I only asked because I need to create a separate fire area for the A-2 occupancy to negate the otherwise required sprinkler system and I am unsure what level of fire resistance rating is needed (2 hr if S-2 , 3 hr if S-1, 4 hr if H-1 or H-2).


----------



## cda (Aug 19, 2013)

Tell them to store it in:::

9. The storage of distilled spirits and wines in wooden barrels and casks.


----------



## Mech (Aug 19, 2013)

> 9. The storage of distilled spirits and wines in wooden barrels and casks.


Where is that from? 

Wooden barrels and casks should work since the building is type V-B.


----------



## cda (Aug 19, 2013)

Can you call it part of the A ? And no rating?

And since you have a basement is that not a separate fire area?

Looks like it would be S-1, if you want to call it something, more than likely will be other stuff stored there

FIRE AREA. The aggregate floor area enclosed and bounded by fire walls, fire barriers, exterior walls or horizontal assemblies of a building. Areas of the building not provided with surrounding walls shall be included in the fire area if such areas are included within the horizontal projection of the roof or floor next above. [F]


----------



## cda (Aug 19, 2013)

From an Esteemed  COLLEAGUE

http://www.specsandcodes.com/Articles/The%20Code%20Corner%20No.%2027%20-%20Fire%20Areas.pdf


----------



## Mech (Aug 19, 2013)

> Can you call it part of the A ? And no rating?


Hmmm, not sure about calling it an A.  Can it be an A since it is used for storage?  None of the basement is actually used for assembly.  One restriction for an accessory use group is that it is limited to 10% of the building area of the story it is on.  The basement is all storage on its own story.



> And since you have a basement is that not a separate fire area?


The basement would be a separate fire area if the ceiling / floor is constructed as a Horizontal (fire-resistant) assembly.
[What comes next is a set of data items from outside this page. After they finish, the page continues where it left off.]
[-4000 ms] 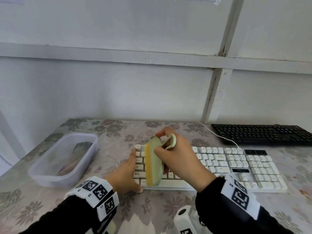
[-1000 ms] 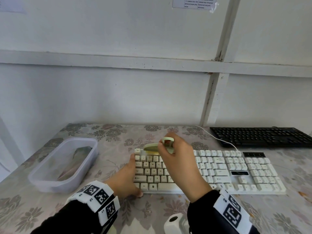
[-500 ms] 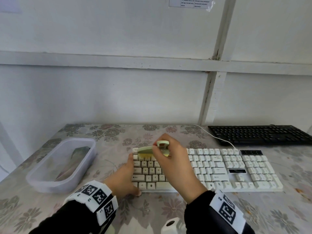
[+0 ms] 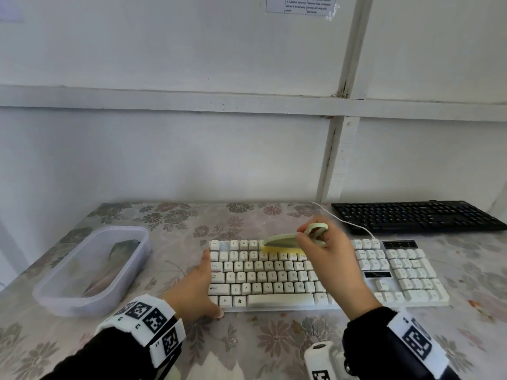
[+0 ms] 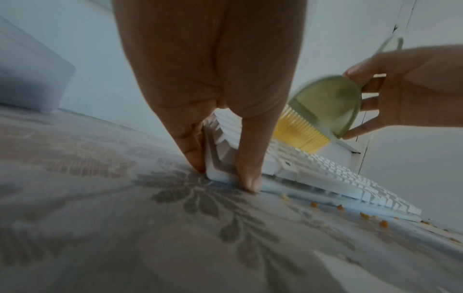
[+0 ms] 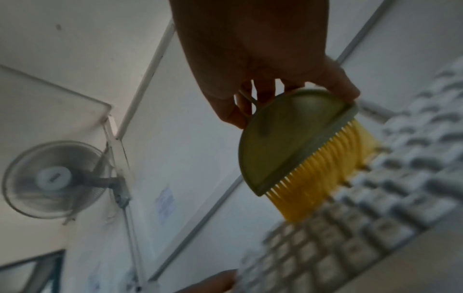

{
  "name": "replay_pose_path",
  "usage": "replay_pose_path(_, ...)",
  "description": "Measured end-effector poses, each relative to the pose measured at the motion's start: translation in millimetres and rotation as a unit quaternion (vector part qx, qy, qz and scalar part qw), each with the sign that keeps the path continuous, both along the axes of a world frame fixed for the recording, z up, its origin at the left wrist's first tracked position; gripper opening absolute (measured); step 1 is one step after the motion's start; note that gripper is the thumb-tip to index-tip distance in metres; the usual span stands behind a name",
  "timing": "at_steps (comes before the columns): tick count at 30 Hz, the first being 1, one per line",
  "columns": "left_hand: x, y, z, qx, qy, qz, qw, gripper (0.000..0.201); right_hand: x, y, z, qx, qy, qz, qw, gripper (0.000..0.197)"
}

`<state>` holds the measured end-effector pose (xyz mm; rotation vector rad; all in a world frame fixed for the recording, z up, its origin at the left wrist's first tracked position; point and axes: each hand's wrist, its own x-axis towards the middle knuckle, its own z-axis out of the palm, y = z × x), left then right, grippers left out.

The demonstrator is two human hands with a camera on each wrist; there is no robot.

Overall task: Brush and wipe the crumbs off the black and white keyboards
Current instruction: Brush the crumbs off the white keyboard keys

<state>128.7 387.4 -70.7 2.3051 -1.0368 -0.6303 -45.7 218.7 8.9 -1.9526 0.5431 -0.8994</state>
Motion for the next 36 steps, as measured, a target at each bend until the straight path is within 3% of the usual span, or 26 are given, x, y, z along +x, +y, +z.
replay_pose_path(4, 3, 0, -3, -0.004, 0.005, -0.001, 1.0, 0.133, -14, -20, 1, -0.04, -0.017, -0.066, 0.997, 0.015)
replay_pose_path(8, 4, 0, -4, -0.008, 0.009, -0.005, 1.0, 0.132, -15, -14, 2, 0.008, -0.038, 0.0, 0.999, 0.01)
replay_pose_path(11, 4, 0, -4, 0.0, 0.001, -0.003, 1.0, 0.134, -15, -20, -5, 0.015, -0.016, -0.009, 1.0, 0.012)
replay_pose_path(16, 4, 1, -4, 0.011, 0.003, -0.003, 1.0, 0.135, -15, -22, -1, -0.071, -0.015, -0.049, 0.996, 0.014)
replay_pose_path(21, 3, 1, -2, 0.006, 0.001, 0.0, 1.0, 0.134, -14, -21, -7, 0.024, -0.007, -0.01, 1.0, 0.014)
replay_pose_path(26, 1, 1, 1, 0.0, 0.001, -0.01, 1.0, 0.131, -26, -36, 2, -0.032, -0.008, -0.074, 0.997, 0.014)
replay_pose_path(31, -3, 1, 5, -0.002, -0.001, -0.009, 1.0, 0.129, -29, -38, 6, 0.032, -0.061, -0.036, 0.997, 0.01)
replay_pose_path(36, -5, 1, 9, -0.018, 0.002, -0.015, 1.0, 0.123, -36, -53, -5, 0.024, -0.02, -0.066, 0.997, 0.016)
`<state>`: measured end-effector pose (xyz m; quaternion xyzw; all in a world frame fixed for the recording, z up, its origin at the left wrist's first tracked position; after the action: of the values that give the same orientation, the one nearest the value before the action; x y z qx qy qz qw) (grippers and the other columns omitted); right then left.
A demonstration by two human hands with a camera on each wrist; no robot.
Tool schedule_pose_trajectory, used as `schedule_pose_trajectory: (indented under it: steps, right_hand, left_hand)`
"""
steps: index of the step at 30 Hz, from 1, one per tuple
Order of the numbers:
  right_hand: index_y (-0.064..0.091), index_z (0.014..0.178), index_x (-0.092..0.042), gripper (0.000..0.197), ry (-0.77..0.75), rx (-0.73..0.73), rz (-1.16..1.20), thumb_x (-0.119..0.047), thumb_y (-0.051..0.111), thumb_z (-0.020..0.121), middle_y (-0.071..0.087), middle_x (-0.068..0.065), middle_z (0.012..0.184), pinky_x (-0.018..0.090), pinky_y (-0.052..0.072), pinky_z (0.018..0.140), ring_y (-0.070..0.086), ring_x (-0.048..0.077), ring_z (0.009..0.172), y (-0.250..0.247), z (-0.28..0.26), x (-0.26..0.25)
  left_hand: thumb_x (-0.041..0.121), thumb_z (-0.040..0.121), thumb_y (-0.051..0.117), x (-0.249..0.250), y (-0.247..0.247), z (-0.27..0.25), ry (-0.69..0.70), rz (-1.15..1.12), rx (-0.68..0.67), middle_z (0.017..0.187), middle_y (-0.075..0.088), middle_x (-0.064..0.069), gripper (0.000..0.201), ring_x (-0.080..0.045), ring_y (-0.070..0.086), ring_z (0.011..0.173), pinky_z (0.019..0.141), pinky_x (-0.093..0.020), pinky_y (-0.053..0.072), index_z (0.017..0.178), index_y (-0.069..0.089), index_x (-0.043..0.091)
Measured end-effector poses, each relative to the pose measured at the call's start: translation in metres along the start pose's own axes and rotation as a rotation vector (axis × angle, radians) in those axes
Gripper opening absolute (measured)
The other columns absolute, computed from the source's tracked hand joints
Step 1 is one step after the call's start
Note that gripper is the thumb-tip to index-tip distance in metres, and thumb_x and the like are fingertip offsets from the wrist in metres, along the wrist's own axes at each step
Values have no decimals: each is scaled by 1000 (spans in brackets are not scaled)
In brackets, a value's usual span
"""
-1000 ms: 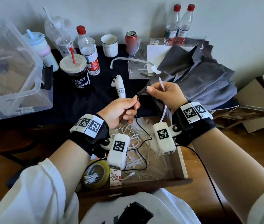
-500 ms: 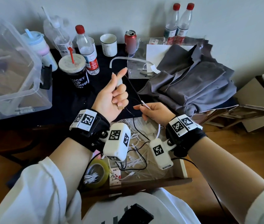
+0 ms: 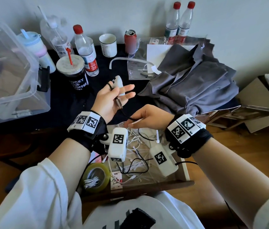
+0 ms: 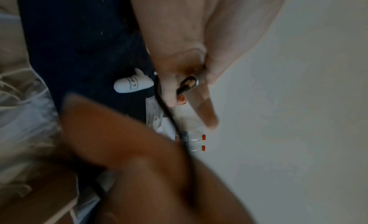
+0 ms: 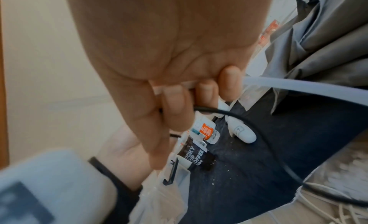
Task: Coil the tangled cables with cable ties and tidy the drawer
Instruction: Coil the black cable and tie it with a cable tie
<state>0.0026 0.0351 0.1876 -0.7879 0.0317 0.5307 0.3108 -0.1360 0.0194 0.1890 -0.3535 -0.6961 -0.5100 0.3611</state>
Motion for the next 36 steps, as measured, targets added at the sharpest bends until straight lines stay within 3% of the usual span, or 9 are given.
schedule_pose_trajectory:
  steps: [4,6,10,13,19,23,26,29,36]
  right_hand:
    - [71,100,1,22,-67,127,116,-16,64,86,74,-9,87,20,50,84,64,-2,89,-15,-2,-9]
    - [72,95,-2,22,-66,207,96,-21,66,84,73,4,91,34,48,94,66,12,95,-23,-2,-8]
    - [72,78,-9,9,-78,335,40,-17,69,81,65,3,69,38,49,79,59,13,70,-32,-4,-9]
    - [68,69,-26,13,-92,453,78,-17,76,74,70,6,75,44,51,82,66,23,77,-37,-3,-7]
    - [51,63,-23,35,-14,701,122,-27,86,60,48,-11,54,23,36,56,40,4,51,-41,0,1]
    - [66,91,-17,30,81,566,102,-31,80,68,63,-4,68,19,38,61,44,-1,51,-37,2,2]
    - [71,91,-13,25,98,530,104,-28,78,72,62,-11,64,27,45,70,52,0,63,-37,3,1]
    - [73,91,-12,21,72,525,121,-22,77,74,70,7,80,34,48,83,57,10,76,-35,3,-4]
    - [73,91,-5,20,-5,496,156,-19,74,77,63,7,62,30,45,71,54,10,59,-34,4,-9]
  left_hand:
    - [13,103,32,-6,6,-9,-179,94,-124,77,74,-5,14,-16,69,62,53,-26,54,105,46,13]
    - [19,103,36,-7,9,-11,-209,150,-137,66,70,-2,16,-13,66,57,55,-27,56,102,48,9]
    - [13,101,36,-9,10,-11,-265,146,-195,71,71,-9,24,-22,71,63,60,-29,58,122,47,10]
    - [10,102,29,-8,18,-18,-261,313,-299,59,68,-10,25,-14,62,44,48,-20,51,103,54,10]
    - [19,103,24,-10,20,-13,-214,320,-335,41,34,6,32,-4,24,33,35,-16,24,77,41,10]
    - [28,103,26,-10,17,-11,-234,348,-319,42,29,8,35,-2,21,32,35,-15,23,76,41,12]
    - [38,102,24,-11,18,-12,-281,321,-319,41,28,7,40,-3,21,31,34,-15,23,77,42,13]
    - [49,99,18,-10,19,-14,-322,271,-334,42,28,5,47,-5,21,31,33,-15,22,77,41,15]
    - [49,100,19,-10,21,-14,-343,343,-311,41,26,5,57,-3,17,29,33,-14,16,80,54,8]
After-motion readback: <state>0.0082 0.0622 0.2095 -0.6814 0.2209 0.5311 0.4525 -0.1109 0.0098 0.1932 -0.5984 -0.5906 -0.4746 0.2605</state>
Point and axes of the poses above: each hand's wrist, its own z-axis towards the middle knuckle, its own y-axis out of the palm, x = y × z, the point moved 3 cm from there along z, towards the middle knuckle
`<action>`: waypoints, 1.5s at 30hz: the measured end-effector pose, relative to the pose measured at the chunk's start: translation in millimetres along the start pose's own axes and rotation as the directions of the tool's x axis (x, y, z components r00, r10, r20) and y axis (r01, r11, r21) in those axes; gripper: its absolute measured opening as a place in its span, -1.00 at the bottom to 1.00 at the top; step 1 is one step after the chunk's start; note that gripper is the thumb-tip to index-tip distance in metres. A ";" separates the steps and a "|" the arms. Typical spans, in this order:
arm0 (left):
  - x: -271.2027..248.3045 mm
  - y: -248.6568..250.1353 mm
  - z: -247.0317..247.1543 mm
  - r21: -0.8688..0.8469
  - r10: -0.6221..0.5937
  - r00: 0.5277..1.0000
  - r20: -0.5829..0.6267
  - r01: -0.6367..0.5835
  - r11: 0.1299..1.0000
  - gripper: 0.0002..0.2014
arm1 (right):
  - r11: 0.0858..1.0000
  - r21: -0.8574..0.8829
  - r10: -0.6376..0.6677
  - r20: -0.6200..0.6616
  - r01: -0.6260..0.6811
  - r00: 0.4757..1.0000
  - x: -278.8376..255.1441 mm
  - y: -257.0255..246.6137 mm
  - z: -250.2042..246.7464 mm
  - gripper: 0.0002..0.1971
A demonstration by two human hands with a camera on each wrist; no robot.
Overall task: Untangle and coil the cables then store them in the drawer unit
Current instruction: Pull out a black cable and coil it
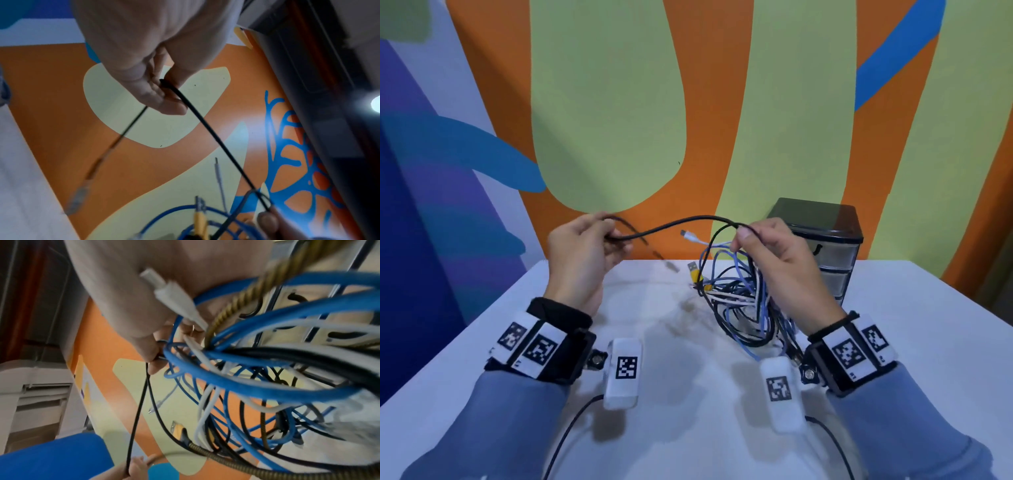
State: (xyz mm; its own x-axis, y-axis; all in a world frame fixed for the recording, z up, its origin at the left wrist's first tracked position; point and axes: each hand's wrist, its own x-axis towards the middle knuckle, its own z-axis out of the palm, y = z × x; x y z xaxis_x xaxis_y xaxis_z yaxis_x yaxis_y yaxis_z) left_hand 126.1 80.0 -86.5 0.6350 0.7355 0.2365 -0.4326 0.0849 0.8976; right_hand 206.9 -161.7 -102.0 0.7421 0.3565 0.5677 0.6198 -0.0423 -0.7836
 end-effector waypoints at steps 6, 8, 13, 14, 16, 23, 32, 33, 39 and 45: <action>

Its use determines the fire rating of the horizontal assembly and then also the shaft for the stairs.  At minimum it requires a 2 hour rating but more than likely it will need to be 3 hours.

*707.3.9 Fire areas.* The _fire barriers_ or _horizontal assemblies_, or both, separating a single occupancy into different _fire areas_ shall have a _fire-resistance rating_ of not less than that indicated in Table 707.3.9. The _fire barriers_ or _horizontal assemblies_, or both, separating _fire areas_ of mixed occupancies shall have a _fire-resistance rating_ of not less than the highest value indicated in Table 707.3.9 for the occupancies under consideration.

*TABLE 707.3.9 FIRE-RESISTANCE RATING REQUIREMENTS FOR FIRE BARRIER ASSEMBLIES OR HORIZONTAL ASSEMBLIES BETWEEN FIRE AREAS*


*OCCUPANCY GROUP**FIRE-RESISTANCE RATING (hours)*H-1, H-24F-1, H-3, S-13A, B, E, F-2, H-4, H-5,I, M, R, S-22U1



> Looks like it would be S-1, if you want to call it something, more than likely will be other stuff stored there


Yeah, other stuff will be stored there.  I ruled out S-2 due since it is limited to the beverages with 16-percent alcohol or less.  I did a search for "alcohol" here and I read a thread about a distillery with 10,000 gallon storage of 190 proof alcohol which talked about the H group.


----------



## cda (Aug 19, 2013)

Mech said:
			
		

> Where is that from? Wooden barrels and casks should work since the building is type V-B.


IFC

Exception to flammable storage chapter


----------



## cda (Aug 19, 2013)

Can you call it part of the A ? And no rating?

If it was on the same floor connected to the A in my mind it would be part of the A.

So if you move it down a floor to me it is the same business

Still not sure if any rating is required

Did not read through the article I posted


----------



## Mech (Aug 19, 2013)

Even if the basement is considered an A use, a rating is still required to comply with the maximum allowable fire area size.


----------



## cda (Aug 19, 2013)

Mech said:
			
		

> Even if the basement is considered an A use, a rating is still required to comply with the maximum allowable fire area size.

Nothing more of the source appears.